● **WORK ORDER**
Read the data below line by line and copy each one with "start" in it.

● **GIVEN DATA**
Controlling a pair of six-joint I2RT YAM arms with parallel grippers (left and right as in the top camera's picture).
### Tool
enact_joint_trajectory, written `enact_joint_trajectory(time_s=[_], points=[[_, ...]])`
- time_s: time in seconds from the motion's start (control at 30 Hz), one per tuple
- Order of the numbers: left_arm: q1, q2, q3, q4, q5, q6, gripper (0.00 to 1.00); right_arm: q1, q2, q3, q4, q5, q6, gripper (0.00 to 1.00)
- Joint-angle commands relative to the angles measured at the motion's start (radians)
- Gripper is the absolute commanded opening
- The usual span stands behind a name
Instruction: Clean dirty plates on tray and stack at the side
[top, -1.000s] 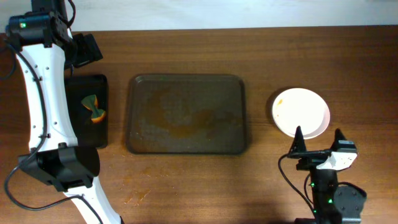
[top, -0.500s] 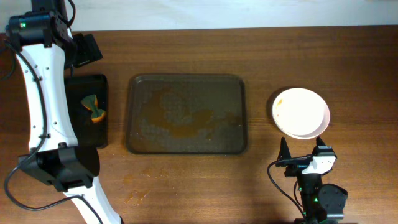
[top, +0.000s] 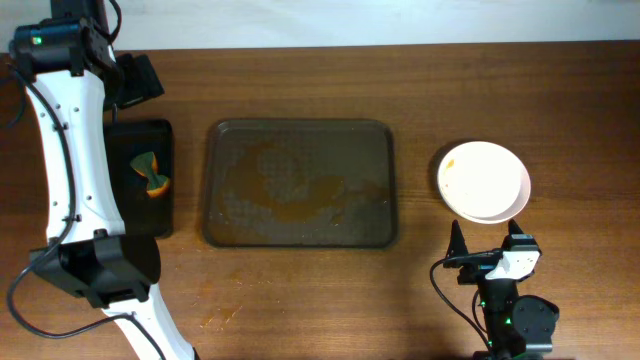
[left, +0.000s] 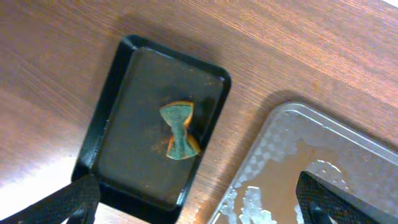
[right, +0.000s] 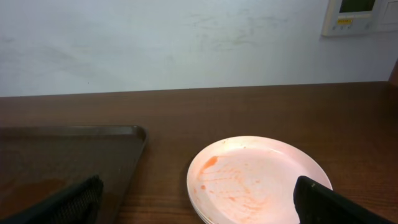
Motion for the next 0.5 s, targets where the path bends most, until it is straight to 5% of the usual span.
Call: enact_joint_trajectory(time_s=[0.0, 0.1, 0.27, 0.47], points=[[0.006, 0.001, 0.003, -0.001, -0.043, -0.003, 0.99, 0.006, -0.002, -0.005, -0.003, -0.016, 0.003, 0.98], [0.006, -0.073, -0.052, 0.046, -0.042, -0.003, 0.99, 0.006, -0.002, -0.005, -0.003, -0.016, 0.003, 0.98], [0.006, -0.536, -0.808, 0.719, -0.036, 0.011, 0.99, 0.006, -0.002, -0.005, -0.003, -0.016, 0.003, 0.98], [0.006, -0.922, -1.564, 1.329, -0.036, 0.074, 0.99, 0.006, -0.002, -0.005, -0.003, -0.016, 0.003, 0.98]])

● **TASK RESULT**
- time_s: time in seconds from the motion's start (control at 30 Hz), one per tuple
- Joint-angle commands relative to the angles measured at the motion's start (radians)

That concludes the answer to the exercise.